WORK INSTRUCTIONS — Copy each entry exactly, leaving nothing out.

PROVIDED MATERIAL —
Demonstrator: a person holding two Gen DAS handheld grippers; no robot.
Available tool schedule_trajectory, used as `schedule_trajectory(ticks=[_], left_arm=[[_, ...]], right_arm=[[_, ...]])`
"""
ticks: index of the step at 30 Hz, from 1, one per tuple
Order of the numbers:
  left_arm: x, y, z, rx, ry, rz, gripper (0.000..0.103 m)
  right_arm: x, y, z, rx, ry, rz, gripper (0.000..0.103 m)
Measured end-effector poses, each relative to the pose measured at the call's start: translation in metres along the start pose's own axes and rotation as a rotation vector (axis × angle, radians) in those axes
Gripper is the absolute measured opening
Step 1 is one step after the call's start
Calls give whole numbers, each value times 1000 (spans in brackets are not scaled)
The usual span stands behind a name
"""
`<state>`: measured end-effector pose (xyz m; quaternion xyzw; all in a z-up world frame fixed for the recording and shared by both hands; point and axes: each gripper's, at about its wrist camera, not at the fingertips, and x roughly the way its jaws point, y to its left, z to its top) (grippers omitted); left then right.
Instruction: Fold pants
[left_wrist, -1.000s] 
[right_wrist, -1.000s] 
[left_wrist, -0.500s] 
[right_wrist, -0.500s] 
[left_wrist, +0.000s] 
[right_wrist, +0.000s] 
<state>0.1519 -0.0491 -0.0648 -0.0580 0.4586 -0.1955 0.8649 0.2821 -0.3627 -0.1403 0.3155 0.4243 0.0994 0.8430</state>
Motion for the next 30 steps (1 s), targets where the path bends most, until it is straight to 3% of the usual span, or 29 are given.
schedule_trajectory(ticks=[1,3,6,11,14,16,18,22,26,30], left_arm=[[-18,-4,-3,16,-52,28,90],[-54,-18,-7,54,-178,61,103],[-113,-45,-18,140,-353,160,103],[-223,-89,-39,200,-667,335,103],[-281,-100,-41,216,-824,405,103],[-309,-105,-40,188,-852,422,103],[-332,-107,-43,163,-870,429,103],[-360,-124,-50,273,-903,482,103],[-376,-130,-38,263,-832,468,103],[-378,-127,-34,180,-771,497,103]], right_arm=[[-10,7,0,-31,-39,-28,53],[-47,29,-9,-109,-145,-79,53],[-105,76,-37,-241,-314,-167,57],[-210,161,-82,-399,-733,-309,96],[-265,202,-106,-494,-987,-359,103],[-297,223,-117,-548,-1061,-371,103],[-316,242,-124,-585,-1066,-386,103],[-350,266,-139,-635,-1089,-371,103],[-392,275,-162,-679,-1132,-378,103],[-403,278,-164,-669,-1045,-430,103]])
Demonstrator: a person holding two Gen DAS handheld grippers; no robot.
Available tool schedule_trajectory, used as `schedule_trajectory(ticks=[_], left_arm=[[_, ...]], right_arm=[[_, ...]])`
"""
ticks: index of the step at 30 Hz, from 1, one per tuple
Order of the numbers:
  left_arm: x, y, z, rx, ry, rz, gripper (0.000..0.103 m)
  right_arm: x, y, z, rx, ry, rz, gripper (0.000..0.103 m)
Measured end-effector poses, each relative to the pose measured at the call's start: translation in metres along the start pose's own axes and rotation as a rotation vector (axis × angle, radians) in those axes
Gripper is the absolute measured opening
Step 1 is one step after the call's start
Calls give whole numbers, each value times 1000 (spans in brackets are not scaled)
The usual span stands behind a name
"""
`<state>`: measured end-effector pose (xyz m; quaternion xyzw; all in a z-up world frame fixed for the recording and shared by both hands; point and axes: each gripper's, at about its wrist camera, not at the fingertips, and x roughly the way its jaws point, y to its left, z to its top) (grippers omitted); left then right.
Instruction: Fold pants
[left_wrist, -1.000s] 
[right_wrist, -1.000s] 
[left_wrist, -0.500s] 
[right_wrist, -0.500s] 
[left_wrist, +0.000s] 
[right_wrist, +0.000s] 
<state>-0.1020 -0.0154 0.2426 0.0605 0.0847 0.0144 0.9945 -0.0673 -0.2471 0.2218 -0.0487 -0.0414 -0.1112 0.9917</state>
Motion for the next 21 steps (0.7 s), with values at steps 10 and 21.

RESPONSE BELOW —
Demonstrator: a person holding two Gen DAS handheld grippers; no robot.
Available tool schedule_trajectory, used as `schedule_trajectory(ticks=[_], left_arm=[[_, ...]], right_arm=[[_, ...]])`
"""
ticks: index of the step at 30 Hz, from 1, one per tuple
Order of the numbers:
  left_arm: x, y, z, rx, ry, rz, gripper (0.000..0.103 m)
  right_arm: x, y, z, rx, ry, rz, gripper (0.000..0.103 m)
Measured end-effector poses, each relative to the pose measured at the call's start: translation in metres along the start pose's own axes and rotation as a rotation vector (axis × angle, radians) in those axes
Gripper is the absolute measured opening
Step 1 is one step after the call's start
Calls give whole numbers, each value times 1000 (spans in brackets are not scaled)
The usual span stands behind a name
"""
`<state>`: measured end-effector pose (xyz m; quaternion xyzw; all in a z-up world frame fixed for the recording and shared by both hands; point and axes: each gripper's, at about its wrist camera, not at the fingertips, and x roughly the way its jaws point, y to its left, z to its top) (grippers omitted); left then right.
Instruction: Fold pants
[left_wrist, -1.000s] 
[right_wrist, -1.000s] 
[left_wrist, -0.500s] 
[right_wrist, -0.500s] 
[left_wrist, +0.000s] 
[right_wrist, +0.000s] 
<state>0.1519 -0.0491 -0.0648 -0.0580 0.4586 -0.1955 0.8649 0.2821 -0.3627 -0.1403 0.3155 0.4243 0.0994 0.8430</state>
Motion for the next 30 steps (1 s), targets where the path bends most, until it is straight to 3% of the usual span, or 29 are given.
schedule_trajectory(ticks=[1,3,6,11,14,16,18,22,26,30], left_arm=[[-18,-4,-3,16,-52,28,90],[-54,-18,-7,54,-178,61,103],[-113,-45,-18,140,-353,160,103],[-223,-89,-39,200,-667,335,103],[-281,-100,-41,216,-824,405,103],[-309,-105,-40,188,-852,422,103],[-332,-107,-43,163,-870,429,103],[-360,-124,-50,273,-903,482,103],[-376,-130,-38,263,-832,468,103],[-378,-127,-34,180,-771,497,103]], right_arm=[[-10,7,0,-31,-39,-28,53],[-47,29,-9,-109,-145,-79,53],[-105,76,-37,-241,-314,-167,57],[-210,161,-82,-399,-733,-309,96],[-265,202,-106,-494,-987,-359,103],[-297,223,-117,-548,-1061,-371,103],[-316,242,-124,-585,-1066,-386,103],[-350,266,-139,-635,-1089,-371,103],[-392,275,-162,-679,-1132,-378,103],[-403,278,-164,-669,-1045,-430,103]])
Demonstrator: a person holding two Gen DAS handheld grippers; no robot.
Available tool schedule_trajectory, used as `schedule_trajectory(ticks=[_], left_arm=[[_, ...]], right_arm=[[_, ...]])`
"""
ticks: index of the step at 30 Hz, from 1, one per tuple
Order of the numbers:
  left_arm: x, y, z, rx, ry, rz, gripper (0.000..0.103 m)
  right_arm: x, y, z, rx, ry, rz, gripper (0.000..0.103 m)
Measured end-effector poses, each relative to the pose measured at the call's start: translation in metres along the start pose's own axes and rotation as a rotation vector (axis × angle, radians) in those axes
Gripper is the absolute measured opening
Step 1 is one step after the call's start
Calls give whole numbers, each value times 1000 (spans in brackets are not scaled)
The usual span stands behind a name
"""
`<state>`: measured end-effector pose (xyz m; quaternion xyzw; all in a z-up world frame fixed for the recording and shared by both hands; point and axes: each gripper's, at about its wrist camera, not at the fingertips, and x roughly the way its jaws point, y to its left, z to its top) (grippers omitted); left then right.
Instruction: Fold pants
[left_wrist, -1.000s] 
[right_wrist, -1.000s] 
[left_wrist, -0.500s] 
[right_wrist, -0.500s] 
[left_wrist, +0.000s] 
[right_wrist, +0.000s] 
<state>-0.1020 -0.0154 0.2426 0.0605 0.0847 0.0144 0.9945 -0.0673 -0.2471 0.2218 -0.0487 -0.0414 -0.1112 0.9917</state>
Motion for the next 21 steps (0.7 s), with values at steps 10 and 21.

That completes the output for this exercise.